The claim that these things are emission free is bunk. At best they produce carbon dioxide and water
if they use natural gas as a fuel. The claim is that they produce electricity at twice the efficiency of conventional means. Pretty much any fuel cell
will produce electricity at twice the efficiency of a combustion method, so this is not new. It may get rid of the electrical
power grid, but will require the building of a fuel grid, unless of course you happen to be lucky enough to have a natural gas well in your back yard. I noticed all the fuels mentioned were gaseous so you won't be running these things with diesel
. His response to solar was probably theoretical rather than practical. You would probably have to generate hydrogen from solar to feed the fuel cells, and with the losses associated with the conversion steps you would probably be better off using the electricity directly. Hopefully this guy has really found a way to make cheap
electrodes. That will go a long way towards making fuel cells practical for some uses.

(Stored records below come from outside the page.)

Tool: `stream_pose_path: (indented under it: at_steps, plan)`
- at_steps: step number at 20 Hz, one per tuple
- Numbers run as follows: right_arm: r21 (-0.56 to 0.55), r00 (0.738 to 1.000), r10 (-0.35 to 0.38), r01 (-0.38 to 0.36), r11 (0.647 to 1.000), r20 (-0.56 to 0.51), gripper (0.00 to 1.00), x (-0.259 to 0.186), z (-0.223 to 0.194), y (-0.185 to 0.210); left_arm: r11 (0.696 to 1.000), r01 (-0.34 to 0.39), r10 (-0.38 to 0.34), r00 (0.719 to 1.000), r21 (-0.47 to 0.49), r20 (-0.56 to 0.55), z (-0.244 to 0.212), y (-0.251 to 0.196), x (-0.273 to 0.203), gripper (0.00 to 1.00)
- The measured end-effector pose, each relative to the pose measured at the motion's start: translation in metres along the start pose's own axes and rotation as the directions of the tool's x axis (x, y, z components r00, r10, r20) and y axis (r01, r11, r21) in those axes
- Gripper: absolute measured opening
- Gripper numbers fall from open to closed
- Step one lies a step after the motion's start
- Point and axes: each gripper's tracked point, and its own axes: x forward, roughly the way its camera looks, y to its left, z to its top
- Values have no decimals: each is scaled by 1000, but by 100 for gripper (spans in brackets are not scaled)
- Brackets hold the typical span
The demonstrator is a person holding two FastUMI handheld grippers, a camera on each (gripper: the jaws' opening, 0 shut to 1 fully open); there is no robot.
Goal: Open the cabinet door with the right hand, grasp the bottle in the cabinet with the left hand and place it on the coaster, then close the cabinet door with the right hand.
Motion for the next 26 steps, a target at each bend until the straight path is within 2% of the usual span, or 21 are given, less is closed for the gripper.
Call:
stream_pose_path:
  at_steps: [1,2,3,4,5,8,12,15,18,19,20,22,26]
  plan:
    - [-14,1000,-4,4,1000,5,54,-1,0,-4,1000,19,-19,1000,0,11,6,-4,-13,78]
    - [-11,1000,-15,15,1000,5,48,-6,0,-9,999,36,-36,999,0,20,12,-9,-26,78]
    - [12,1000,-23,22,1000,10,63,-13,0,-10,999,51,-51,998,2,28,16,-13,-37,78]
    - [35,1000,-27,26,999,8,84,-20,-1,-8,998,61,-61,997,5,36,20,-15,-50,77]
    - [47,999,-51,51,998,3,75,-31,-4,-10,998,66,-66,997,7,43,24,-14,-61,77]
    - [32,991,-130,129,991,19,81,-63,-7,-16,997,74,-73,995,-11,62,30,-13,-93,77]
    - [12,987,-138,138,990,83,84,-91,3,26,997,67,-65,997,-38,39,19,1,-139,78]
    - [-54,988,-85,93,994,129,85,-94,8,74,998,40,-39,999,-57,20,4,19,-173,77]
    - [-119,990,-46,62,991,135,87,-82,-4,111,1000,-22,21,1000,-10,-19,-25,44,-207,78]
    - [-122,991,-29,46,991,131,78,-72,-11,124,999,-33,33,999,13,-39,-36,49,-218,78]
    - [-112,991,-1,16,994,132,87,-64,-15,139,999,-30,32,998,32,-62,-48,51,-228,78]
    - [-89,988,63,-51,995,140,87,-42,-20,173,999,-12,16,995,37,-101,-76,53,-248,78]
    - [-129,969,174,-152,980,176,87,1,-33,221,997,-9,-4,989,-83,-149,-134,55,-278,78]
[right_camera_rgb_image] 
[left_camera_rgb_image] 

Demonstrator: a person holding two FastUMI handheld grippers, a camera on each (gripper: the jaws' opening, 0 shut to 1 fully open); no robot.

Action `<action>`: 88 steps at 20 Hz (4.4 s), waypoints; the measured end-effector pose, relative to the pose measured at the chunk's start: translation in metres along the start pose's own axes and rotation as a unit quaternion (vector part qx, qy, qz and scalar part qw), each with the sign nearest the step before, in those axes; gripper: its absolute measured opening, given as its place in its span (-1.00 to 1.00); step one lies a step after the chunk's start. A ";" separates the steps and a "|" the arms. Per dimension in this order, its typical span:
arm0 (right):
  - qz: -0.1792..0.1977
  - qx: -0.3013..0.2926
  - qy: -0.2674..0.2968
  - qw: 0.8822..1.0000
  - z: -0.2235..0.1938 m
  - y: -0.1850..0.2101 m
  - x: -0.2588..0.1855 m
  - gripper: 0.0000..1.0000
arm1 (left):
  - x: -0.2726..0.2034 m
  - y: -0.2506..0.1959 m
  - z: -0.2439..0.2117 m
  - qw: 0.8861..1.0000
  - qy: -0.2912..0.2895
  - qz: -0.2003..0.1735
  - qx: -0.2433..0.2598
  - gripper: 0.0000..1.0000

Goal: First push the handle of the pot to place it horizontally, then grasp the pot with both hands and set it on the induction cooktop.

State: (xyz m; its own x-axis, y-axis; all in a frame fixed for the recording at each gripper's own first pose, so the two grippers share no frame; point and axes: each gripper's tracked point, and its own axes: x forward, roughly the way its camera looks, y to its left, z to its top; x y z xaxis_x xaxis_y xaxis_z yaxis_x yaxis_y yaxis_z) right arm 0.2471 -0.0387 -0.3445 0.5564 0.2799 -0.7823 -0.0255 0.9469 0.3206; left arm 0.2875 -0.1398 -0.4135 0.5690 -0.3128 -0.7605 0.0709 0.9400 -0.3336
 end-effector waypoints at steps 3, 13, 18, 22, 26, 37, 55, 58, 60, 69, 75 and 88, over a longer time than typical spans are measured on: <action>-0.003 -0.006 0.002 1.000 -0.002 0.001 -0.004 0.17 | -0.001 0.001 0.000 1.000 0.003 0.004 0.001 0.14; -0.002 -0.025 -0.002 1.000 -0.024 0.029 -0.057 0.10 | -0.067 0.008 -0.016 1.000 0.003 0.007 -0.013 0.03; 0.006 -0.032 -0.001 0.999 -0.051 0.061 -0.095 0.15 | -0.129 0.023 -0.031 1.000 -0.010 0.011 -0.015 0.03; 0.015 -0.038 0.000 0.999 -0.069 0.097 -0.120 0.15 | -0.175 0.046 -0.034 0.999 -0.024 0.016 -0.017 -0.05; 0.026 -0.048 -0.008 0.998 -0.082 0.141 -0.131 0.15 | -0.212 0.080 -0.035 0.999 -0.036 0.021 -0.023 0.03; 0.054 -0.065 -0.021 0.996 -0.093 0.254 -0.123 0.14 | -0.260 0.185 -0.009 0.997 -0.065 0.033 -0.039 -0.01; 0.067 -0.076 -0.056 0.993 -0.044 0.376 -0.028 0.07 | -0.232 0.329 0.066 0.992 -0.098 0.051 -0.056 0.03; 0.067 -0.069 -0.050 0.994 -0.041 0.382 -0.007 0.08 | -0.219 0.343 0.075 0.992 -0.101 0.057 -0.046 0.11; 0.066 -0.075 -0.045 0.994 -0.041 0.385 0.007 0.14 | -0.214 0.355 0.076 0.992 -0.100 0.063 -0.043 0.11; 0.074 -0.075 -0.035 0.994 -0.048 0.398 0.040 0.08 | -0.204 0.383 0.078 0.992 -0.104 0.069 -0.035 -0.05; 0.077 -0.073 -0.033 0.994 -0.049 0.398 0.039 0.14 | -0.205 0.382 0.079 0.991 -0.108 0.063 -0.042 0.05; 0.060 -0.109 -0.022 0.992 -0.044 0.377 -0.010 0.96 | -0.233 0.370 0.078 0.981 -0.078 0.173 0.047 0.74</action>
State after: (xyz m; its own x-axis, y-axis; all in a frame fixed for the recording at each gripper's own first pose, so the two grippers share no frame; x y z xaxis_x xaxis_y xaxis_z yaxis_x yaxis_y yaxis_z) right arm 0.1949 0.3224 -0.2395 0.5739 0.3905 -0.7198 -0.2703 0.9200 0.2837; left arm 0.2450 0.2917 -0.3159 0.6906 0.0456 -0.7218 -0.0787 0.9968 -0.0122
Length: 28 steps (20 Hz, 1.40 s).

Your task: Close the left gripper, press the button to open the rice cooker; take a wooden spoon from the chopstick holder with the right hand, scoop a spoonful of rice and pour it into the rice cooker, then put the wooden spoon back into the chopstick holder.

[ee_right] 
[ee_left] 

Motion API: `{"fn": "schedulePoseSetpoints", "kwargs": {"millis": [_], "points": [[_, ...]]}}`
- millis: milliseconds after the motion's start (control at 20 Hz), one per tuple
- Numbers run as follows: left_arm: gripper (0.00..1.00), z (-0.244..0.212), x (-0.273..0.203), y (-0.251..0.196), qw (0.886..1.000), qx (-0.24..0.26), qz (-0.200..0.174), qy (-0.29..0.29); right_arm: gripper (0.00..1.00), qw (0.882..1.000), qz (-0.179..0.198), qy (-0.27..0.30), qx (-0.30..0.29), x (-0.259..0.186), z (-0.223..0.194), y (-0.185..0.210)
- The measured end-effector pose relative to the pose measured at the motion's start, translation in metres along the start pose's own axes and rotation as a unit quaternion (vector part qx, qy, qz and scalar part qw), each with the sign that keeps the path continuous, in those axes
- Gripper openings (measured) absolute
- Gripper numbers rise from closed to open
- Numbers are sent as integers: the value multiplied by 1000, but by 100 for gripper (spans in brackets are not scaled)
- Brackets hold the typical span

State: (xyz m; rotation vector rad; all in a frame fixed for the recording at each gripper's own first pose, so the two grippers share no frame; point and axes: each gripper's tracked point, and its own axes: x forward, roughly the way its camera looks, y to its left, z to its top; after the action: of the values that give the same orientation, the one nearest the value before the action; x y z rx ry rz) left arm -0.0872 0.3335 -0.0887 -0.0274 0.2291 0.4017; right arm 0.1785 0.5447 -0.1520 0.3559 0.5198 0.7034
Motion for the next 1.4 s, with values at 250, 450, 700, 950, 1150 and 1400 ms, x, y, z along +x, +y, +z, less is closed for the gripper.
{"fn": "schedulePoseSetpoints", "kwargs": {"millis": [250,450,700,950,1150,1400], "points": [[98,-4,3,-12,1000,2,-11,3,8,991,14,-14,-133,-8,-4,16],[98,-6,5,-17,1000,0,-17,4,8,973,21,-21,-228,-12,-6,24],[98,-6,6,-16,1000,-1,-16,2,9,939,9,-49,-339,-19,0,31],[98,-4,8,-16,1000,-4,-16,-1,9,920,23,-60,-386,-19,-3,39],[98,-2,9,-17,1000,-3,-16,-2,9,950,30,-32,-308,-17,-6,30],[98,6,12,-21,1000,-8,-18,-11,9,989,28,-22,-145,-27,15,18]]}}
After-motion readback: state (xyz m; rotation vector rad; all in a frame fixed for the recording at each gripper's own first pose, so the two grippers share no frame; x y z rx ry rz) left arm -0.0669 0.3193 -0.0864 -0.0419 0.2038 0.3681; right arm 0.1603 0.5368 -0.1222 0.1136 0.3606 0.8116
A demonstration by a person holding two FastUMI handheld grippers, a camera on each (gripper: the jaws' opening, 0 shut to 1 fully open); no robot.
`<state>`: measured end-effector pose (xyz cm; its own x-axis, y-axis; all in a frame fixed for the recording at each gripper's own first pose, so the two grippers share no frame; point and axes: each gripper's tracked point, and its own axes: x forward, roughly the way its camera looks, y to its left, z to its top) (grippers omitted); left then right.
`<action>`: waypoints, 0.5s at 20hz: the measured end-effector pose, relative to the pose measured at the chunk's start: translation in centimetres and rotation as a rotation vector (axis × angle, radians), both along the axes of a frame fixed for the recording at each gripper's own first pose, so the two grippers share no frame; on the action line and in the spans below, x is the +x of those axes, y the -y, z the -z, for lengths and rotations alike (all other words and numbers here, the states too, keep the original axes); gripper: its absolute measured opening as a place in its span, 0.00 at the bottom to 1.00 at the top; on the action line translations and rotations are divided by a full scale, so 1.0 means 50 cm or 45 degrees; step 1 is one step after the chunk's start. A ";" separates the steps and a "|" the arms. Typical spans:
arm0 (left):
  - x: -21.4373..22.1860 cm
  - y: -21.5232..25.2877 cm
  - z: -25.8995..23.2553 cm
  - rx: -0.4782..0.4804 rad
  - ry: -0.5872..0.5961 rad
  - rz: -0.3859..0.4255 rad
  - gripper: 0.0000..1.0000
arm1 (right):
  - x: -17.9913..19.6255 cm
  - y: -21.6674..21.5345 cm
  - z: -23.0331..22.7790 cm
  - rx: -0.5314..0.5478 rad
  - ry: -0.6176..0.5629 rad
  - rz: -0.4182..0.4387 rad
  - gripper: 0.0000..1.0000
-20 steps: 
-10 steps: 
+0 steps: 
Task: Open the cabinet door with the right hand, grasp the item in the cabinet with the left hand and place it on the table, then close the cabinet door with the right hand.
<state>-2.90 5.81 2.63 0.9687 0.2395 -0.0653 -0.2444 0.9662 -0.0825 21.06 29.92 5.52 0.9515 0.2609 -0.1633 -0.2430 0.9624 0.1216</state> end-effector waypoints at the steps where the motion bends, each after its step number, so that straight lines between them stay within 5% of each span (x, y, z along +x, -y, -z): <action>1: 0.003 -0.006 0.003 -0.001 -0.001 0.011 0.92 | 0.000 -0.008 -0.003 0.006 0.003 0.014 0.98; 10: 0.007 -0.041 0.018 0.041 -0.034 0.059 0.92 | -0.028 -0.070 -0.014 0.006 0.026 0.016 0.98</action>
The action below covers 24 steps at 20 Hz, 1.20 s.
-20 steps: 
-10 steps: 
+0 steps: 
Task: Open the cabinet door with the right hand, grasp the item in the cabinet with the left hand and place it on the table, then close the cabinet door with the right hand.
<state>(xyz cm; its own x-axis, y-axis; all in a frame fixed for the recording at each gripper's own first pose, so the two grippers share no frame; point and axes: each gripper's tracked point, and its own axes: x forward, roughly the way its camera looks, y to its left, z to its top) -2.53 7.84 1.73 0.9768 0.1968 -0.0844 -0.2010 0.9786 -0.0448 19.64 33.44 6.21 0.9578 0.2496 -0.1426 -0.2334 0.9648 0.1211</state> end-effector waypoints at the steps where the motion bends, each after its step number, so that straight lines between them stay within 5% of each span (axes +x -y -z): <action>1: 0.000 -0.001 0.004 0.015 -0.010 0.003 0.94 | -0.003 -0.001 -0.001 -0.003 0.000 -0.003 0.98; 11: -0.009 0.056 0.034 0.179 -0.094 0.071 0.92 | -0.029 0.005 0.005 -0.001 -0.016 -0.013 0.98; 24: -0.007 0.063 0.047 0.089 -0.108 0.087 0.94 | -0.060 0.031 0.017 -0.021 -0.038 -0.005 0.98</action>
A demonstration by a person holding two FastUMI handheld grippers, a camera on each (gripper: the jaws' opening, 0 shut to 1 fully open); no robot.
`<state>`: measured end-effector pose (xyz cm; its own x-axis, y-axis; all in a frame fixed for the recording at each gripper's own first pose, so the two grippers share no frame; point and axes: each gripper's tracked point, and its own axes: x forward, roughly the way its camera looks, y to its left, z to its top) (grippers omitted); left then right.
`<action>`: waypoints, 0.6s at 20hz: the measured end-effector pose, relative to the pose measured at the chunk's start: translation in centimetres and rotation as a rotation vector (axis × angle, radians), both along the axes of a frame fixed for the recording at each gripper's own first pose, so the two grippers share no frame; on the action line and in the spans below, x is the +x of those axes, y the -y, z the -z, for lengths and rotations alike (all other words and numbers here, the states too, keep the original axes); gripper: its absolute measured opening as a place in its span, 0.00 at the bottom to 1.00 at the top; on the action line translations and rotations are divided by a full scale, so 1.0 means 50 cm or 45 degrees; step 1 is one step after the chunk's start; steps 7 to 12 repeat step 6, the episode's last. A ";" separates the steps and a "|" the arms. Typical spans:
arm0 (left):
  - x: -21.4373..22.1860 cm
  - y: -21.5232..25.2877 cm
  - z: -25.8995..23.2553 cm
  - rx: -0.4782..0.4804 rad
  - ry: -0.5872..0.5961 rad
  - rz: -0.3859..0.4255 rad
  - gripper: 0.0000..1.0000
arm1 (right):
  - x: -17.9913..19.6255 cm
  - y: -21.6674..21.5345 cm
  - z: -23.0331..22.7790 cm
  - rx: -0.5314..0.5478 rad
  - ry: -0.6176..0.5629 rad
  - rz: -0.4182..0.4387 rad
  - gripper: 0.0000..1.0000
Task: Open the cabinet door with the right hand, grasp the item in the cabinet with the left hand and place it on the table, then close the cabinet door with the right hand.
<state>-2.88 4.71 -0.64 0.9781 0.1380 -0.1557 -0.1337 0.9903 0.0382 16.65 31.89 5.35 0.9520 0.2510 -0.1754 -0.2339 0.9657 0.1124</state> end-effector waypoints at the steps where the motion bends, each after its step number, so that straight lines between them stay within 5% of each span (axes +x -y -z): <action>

In a boat, it might be possible to fuel one of these things with propane
or CNG. I would suspect these things would easily be twice as efficient as a conventional generator
, mostly because a conventional generator
converts chemical energy to mechanical energy then to electrical
energy, whereas the fuel cell skips directly from chemical to Electrical. The other nice thing about fuel cells is that they typically don't have many moving parts
so they should last along time if the electrodes hold up over time.
LPG has only about 60% of the energy density per gallon as diesel, so you will need to carry almost as much LPG as diesel to go the same distance. This of course will need to be in a relatively heavy pressurized tank. This will be offset somewhat by the loss of heavy filter and pumping systems. It might be interesting getting that much fuel to the boat unless the start putting LPG pumps at the dock
. Currently I usually have to take my tanks
somewhere to get them filled. It's bad enough carrying a 20Lb tank back to the boat, let alone 60 or 70 gallons.
This thing is an interesting development, but not a panacea.